= Francis Avery Jones =

British doctor (1910–1998)

Sir Francis Avery Jones CBE FRCP MRCS (31 May 1910 – 30 April 1998) was a Welsh physician and gastroenterologist.

He was born in Briton Ferry, Carmarthenshire, Wales but educated at the Sir John Leman High School, Beccles, Suffolk and at St Bartholomew's Hospital Medical School, where he qualified in medicine in 1934.

As a house physician he became interested in gastroenterology and based his successful future clinical career on the treatment of stomach and bowel ulceration. In 1940, he was appointed as Physician to the staff of the Central Middlesex Hospital, where he joined a group of specialist gastroenterologists, remaining in the post until 1974. He also acted as consultant to St Mark's Hospital (1948–78) and the Royal Navy (1950–78). He was editor of the journal Gut from 1965 to 1970.

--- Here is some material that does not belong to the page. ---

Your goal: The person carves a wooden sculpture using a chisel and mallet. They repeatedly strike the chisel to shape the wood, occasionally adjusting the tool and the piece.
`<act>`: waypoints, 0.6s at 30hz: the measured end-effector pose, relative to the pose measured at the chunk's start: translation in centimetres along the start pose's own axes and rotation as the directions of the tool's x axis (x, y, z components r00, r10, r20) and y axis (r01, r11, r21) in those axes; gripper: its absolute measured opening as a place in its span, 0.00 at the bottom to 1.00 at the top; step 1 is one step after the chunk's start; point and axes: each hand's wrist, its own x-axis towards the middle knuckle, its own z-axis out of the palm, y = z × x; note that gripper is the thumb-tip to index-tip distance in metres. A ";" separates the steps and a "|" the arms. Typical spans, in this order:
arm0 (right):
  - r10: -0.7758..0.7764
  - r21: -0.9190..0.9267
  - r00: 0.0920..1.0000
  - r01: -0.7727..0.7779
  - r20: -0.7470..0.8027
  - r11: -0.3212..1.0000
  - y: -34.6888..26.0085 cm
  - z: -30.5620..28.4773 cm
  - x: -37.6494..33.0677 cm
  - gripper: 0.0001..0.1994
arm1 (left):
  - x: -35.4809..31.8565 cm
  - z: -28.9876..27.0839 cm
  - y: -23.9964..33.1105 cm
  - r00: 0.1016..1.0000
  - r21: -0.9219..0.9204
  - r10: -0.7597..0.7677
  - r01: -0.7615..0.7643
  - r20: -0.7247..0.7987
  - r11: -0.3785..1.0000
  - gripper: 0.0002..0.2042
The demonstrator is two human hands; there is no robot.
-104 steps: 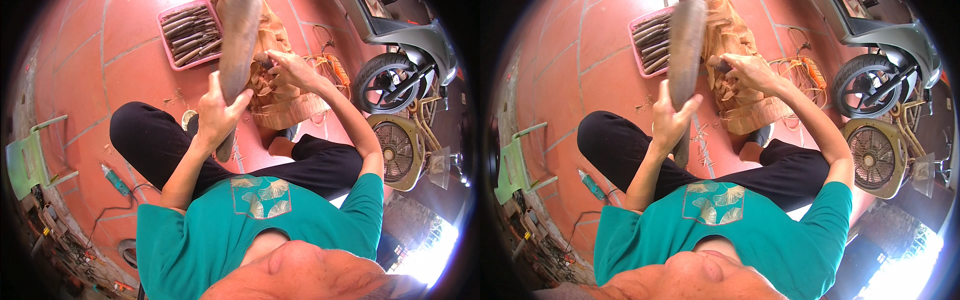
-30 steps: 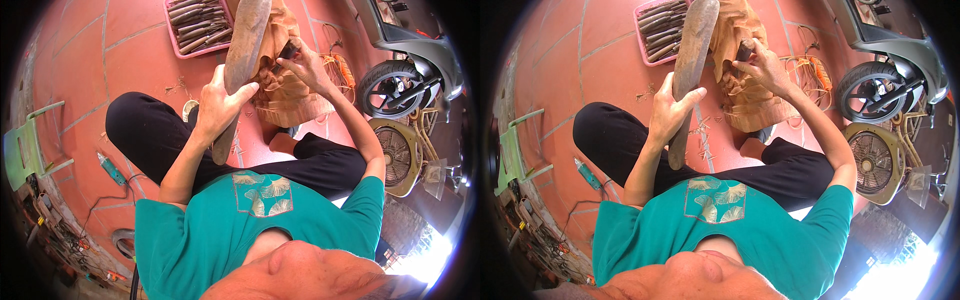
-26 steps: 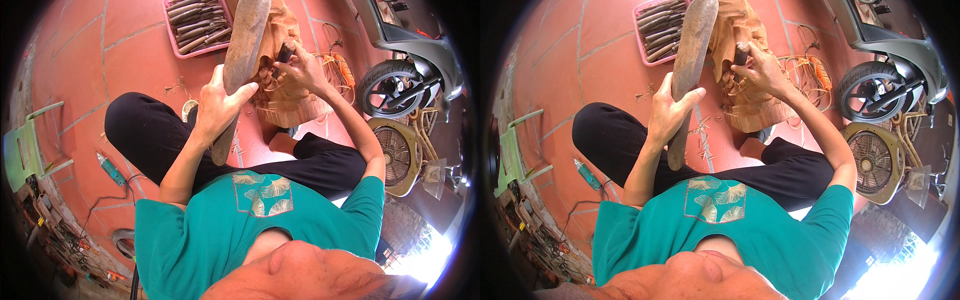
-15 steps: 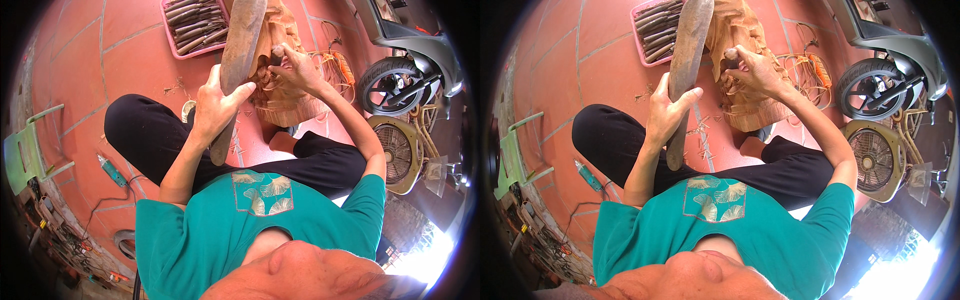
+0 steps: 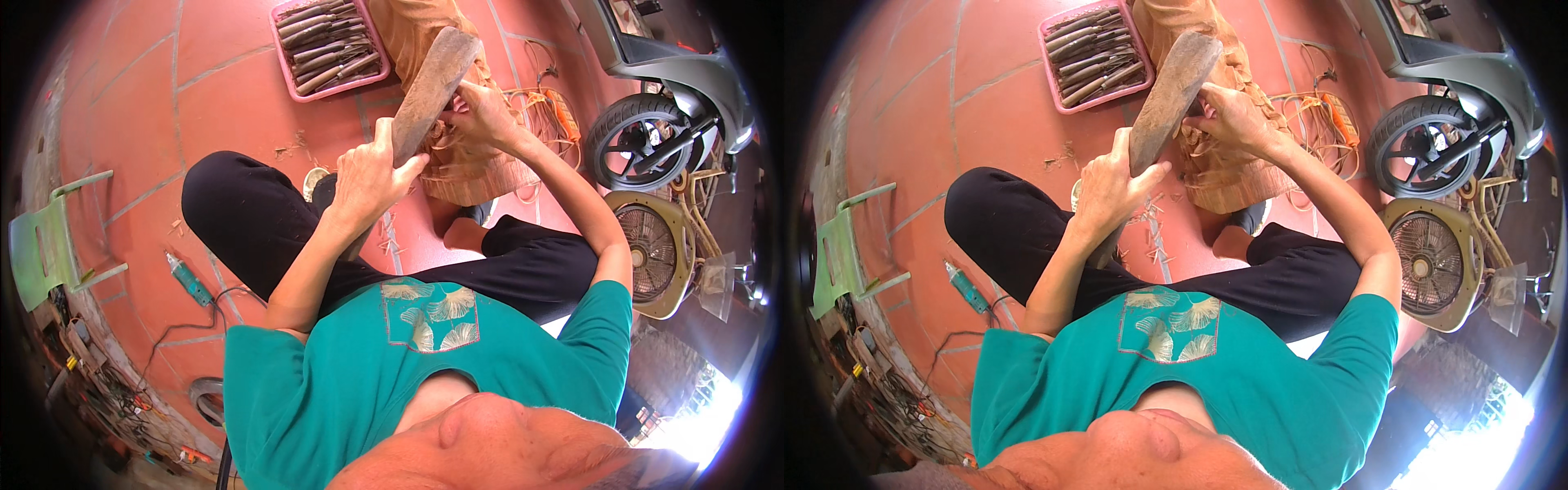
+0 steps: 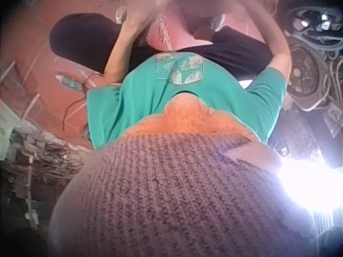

Made a fellow of the Royal College of Physicians he delivered a Goulstonian Lecture in 1947, a Lumleian lecture in 1956, a Croonian Lecture in 1969 and the Harveian Oration in 1980. He was awarded CBE in 1966 and knighted in 1970. He served as president of the Medical Society of London in 1977-78.

He died in Chichester, West Sussex on 30 April 1998. He had married twice, firstly in 1934 Dorothea Pfirter (died 1983) with whom he had one son and secondly in 1983 Joan Edmunds.